Main Article Content

Muhammad Fauzan Isma

Abstract

Estuari merupakan zona transisi atau ekoton antara habitat air tawar dan laut dengan sifat fisik dan biologinya yang unik (Odum, 1998). Salah satu keunikan tersebut adalah tingginya bahan organik yang terkandung didalamnya sehingga estuaria menjadi perairan yang sangat produktif sebagai wadah penimbunan bahan organik berupa substrat yang terbawa oleh arus sungai dan laut.

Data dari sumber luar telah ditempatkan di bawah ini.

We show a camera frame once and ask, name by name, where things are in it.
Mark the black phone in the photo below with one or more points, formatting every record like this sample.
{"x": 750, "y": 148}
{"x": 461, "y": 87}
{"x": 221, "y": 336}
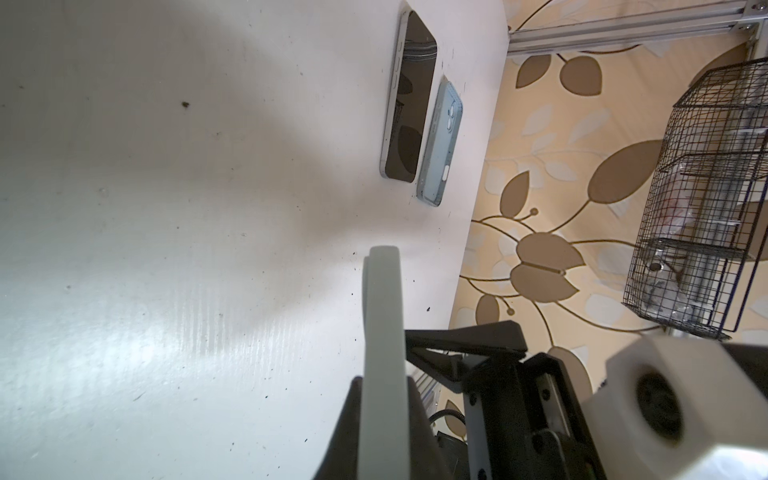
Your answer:
{"x": 384, "y": 444}
{"x": 410, "y": 88}

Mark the right wall wire basket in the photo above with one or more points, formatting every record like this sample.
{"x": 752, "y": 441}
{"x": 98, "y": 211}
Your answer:
{"x": 703, "y": 223}

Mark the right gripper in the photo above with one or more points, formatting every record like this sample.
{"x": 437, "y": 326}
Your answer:
{"x": 523, "y": 418}

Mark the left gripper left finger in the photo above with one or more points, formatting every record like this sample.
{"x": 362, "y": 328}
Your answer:
{"x": 341, "y": 458}

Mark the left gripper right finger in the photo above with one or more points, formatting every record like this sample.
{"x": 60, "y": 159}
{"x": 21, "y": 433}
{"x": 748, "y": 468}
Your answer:
{"x": 426, "y": 460}

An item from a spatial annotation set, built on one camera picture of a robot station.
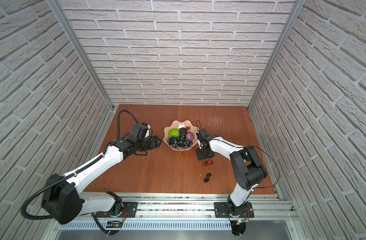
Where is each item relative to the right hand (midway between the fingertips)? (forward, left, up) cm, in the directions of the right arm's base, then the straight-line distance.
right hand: (202, 155), depth 92 cm
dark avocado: (+16, +11, +3) cm, 20 cm away
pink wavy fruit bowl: (+23, +14, +3) cm, 27 cm away
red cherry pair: (+21, +7, +3) cm, 22 cm away
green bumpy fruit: (+14, +17, +6) cm, 23 cm away
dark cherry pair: (-14, -1, +1) cm, 14 cm away
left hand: (+5, +26, +14) cm, 30 cm away
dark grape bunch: (+7, +16, +7) cm, 18 cm away
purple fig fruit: (+11, +7, +5) cm, 14 cm away
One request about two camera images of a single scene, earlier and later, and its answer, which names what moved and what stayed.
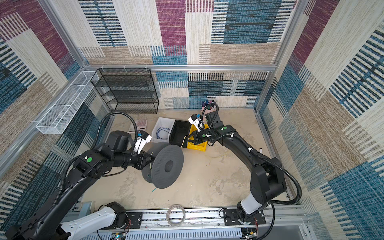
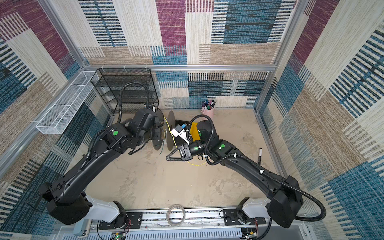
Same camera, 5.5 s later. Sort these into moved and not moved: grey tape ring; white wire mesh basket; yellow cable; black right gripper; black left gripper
Moved: black left gripper; yellow cable; black right gripper
Not moved: white wire mesh basket; grey tape ring
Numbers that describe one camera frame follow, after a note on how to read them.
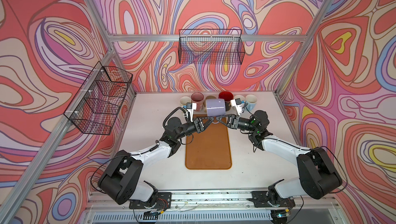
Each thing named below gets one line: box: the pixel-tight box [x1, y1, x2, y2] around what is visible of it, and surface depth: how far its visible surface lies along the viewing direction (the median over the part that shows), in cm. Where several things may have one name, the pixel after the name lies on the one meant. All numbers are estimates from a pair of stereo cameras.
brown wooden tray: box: [185, 114, 233, 170], surface depth 90 cm
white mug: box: [234, 94, 246, 102], surface depth 107 cm
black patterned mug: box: [218, 90, 234, 112], surface depth 106 cm
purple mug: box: [206, 98, 226, 117], surface depth 72 cm
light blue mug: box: [244, 93, 258, 111], surface depth 103 cm

Tingginya kandungan bahan organik tersebut menjadikan perairan estuaria sebagai habitat bagi berbagai macam organisme. Dewasa ini hutan mangrove ditetapkan sebagai jalur hijau di daerah pantai dan tepi sungai yang berfungsi mempertahankan tanah pantai dan kelangsungan hidup biota laut seperti ikan, udang, kepiting lakon, siput dan biota lainnya. Salah satu sumberdaya hayati yang terdapat di hutan mangrove adalah Kerang Pharella acutidens. Kerang ini di Dumai dikenal dengan nama Sipetang dan merupakan salah satu sumber protein bagi penduduk setempat. Kerang ini diberi nama Sipetang oleh penduduk setempat karena sering muncul ke permukaan sedimen pada petang hari, mempunyai daging yang relatif tebal dan enak. Salinitas merupakan salah satu faktor yang mempengaruhi keberadaan kerang Sipetang P. acutidens, tinggi rendahnya salinitas dapat menjadi indikator keberadaan kerang Sipetang P. acutidens di suatu perairan yang dipengaruhi pasang surut. Maka perlu dilakukan suatu penelitian tentang kemunculan kerang Pharella acutidens yang dikaitkan dengan salinitas akibat pasut pada pagi hari dan sore hari diperairan Dumai Provinsi Riau. Hasil penelitian menunjukkan ada kecendrungan semakin tinggi salinitas perairan maka semakin rendah kemunculan kerang di permukaan dasar perairan dengan rata-rata salinitas 18,92 adalah salinitas yang nyaman untuk muncul akan tetapi bila ditinjau dari determinasi salinitas terhadap kemunculan kerang Pharella acutidens hanya sebesar 4%, maka ada kontribusi sebesar 96% yang berasal dari faktor ekologi lain.